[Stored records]
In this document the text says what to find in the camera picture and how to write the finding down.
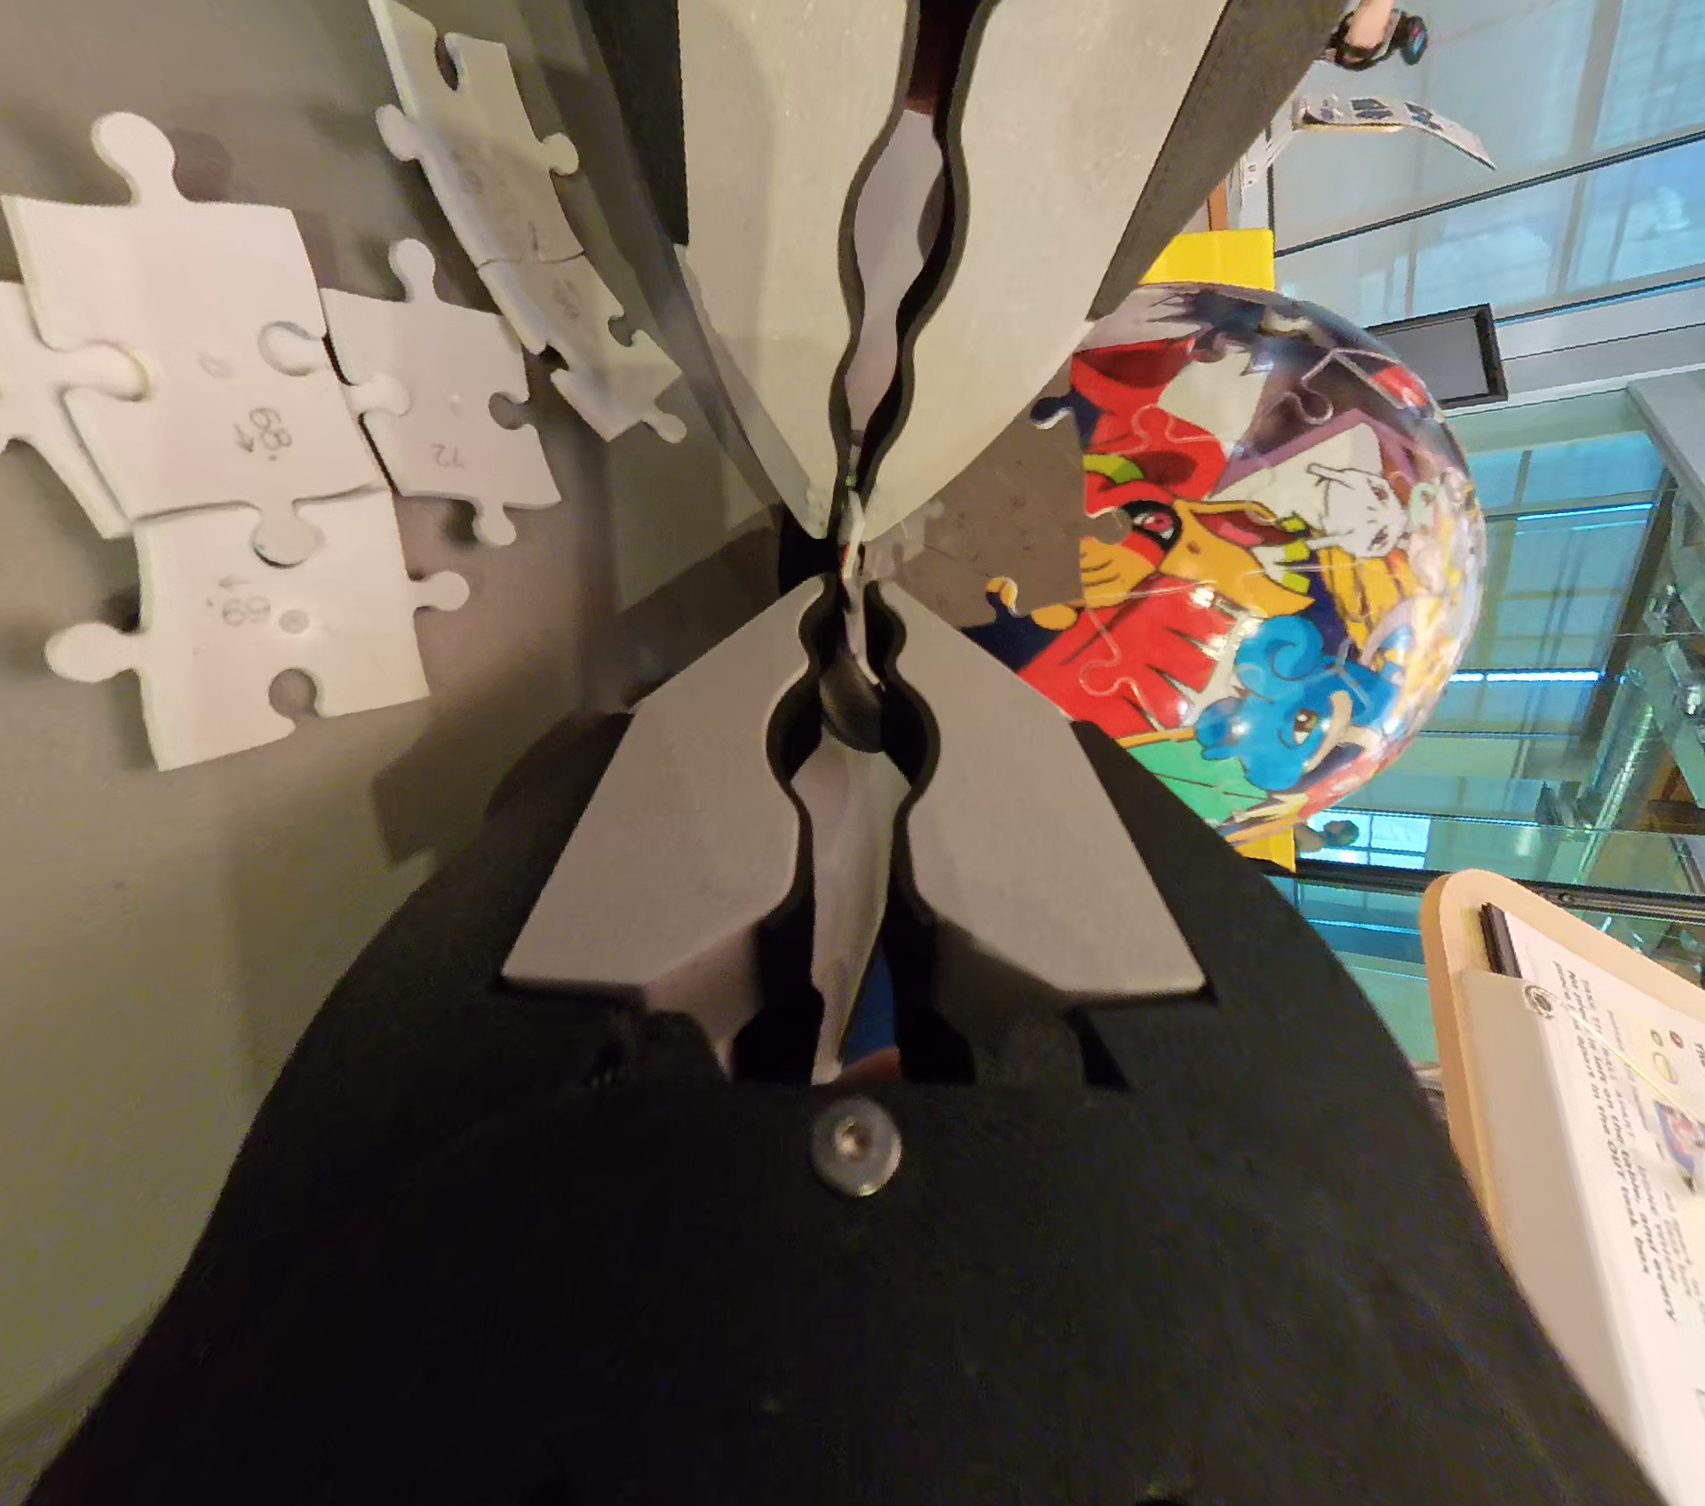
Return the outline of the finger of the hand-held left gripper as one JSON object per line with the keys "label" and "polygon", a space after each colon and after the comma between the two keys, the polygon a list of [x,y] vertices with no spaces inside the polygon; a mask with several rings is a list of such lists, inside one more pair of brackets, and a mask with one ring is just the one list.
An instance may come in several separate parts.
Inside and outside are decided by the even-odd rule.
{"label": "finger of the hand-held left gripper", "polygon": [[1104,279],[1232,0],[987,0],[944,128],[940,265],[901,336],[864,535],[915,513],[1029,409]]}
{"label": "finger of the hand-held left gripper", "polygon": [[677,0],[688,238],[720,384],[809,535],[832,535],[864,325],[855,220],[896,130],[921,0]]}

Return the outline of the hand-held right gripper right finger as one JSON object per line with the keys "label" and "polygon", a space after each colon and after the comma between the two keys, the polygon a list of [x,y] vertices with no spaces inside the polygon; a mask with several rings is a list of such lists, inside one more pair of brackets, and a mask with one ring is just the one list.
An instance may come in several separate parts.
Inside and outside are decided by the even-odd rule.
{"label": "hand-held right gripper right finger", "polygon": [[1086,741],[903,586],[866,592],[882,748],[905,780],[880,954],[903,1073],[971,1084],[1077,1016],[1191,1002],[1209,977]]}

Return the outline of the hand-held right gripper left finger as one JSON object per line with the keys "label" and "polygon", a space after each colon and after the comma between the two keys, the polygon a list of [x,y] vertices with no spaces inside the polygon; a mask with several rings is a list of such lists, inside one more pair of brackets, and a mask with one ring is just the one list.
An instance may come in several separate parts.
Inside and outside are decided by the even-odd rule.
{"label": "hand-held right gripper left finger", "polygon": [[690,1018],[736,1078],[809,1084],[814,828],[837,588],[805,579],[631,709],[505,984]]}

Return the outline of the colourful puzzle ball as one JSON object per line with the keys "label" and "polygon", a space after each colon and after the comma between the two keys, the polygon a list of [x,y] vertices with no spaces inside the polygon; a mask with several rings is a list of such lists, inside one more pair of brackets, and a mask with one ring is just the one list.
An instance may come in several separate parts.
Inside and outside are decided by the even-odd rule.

---

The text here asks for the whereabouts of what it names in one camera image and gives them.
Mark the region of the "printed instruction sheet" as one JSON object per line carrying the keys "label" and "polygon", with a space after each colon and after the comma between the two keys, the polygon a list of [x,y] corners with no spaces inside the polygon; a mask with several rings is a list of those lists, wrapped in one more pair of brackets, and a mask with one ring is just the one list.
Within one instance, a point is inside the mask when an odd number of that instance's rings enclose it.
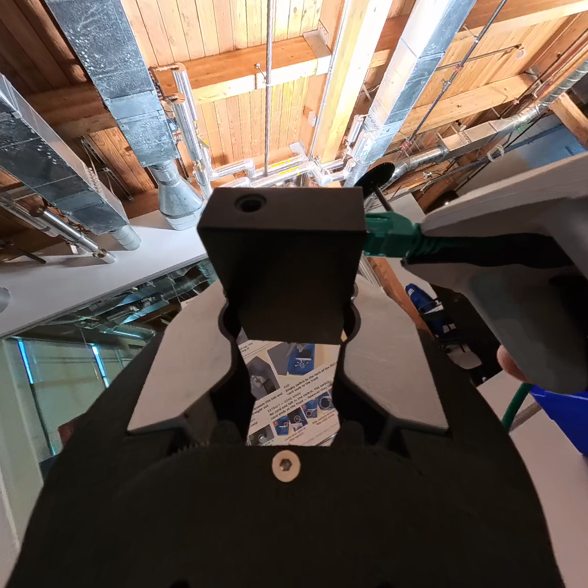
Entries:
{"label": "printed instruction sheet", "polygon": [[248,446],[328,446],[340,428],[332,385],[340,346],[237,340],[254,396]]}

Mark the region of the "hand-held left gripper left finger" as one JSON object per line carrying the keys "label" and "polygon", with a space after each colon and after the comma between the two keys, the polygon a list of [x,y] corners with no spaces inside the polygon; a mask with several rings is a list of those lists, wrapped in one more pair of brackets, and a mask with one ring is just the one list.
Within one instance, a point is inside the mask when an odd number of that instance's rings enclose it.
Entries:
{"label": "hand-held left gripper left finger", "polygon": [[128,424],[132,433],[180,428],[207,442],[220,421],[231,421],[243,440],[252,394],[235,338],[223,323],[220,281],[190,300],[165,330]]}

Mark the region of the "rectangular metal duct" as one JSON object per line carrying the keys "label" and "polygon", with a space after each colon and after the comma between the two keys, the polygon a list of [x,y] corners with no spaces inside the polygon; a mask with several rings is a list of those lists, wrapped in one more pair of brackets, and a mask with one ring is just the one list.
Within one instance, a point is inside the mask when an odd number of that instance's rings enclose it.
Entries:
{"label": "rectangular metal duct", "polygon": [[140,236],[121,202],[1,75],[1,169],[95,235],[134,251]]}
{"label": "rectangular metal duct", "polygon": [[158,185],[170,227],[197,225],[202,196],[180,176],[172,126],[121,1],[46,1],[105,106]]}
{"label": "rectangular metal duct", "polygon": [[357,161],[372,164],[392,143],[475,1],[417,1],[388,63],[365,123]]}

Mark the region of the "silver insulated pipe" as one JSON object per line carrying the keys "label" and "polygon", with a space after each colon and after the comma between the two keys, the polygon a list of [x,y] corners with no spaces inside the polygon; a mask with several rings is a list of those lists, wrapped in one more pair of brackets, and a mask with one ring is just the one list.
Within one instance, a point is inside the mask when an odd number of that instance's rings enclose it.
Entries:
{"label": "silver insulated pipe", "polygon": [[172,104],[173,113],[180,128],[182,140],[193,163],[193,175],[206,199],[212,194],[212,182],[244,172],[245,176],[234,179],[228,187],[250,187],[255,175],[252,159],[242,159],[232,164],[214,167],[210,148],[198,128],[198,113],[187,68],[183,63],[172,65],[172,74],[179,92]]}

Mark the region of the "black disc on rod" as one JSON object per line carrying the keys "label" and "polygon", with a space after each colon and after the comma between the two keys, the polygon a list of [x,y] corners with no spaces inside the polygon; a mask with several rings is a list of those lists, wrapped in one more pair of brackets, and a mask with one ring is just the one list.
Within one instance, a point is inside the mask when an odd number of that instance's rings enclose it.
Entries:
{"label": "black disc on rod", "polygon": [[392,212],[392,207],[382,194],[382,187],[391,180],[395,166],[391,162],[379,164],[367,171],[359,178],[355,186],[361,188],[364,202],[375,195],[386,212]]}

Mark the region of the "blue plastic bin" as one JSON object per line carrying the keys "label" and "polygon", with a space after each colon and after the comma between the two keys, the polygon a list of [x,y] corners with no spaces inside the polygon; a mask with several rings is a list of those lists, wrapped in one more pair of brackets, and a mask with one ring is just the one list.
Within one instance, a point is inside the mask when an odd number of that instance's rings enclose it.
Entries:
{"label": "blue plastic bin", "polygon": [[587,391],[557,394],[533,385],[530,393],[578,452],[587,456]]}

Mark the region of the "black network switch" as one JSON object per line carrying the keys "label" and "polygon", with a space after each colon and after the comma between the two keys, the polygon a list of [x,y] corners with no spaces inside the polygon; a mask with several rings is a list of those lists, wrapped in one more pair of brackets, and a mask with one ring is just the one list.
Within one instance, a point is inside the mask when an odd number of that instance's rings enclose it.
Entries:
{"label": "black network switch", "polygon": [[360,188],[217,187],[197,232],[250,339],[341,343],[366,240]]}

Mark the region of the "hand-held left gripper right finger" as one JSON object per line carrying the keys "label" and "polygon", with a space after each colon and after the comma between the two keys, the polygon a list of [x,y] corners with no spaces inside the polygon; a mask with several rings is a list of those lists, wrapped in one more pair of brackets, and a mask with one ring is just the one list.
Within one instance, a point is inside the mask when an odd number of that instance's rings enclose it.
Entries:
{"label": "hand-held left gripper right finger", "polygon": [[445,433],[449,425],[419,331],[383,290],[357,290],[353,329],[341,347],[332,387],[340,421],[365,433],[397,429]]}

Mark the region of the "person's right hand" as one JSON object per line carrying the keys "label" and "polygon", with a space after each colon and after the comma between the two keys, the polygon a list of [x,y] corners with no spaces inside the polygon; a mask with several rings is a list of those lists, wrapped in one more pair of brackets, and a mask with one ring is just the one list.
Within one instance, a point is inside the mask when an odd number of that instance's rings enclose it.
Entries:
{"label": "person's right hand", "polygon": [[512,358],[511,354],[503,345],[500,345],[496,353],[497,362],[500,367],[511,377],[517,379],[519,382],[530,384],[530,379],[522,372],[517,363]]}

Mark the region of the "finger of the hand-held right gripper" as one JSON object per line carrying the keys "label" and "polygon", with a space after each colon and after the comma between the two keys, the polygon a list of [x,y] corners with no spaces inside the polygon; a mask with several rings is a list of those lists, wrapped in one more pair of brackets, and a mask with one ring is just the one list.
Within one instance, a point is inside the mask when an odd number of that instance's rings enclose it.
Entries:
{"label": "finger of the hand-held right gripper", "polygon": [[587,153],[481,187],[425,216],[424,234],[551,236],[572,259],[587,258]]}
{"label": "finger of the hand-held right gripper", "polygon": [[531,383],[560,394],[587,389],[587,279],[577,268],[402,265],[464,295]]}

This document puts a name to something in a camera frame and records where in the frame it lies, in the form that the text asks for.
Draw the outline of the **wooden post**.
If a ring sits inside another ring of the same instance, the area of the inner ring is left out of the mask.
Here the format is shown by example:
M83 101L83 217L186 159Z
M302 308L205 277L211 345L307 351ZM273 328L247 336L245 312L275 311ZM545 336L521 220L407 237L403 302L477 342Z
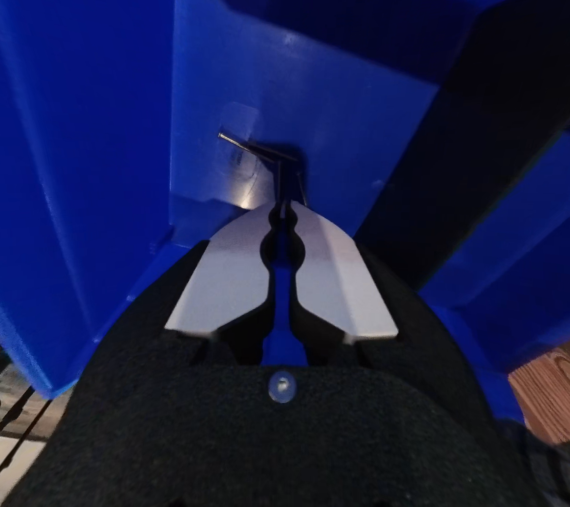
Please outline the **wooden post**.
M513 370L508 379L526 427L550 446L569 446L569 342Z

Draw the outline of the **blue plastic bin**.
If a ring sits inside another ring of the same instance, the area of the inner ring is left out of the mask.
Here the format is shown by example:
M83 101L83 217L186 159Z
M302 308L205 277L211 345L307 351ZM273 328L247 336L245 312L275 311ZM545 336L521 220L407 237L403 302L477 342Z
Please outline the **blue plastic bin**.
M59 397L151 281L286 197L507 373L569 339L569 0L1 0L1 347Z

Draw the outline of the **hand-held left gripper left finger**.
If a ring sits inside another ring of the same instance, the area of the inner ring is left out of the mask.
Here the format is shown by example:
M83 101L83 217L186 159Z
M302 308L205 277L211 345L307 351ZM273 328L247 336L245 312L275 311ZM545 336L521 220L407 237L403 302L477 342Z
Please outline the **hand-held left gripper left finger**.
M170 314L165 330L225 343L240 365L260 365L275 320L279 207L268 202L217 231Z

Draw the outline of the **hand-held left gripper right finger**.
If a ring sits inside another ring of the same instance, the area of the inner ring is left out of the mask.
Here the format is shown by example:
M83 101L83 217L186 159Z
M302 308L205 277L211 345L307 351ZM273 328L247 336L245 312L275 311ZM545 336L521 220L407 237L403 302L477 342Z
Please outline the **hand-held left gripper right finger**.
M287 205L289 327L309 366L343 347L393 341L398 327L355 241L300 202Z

▶ [Exercise prompt]:
Go through the entries above, and wherever a line holds the word "asks", copy that line.

▶ [Reply]:
The text here asks for the whereabouts of what it names in one camera image and gives them.
This document puts a name to something in a camera frame and records where in the frame it lies, in the form that the text asks for.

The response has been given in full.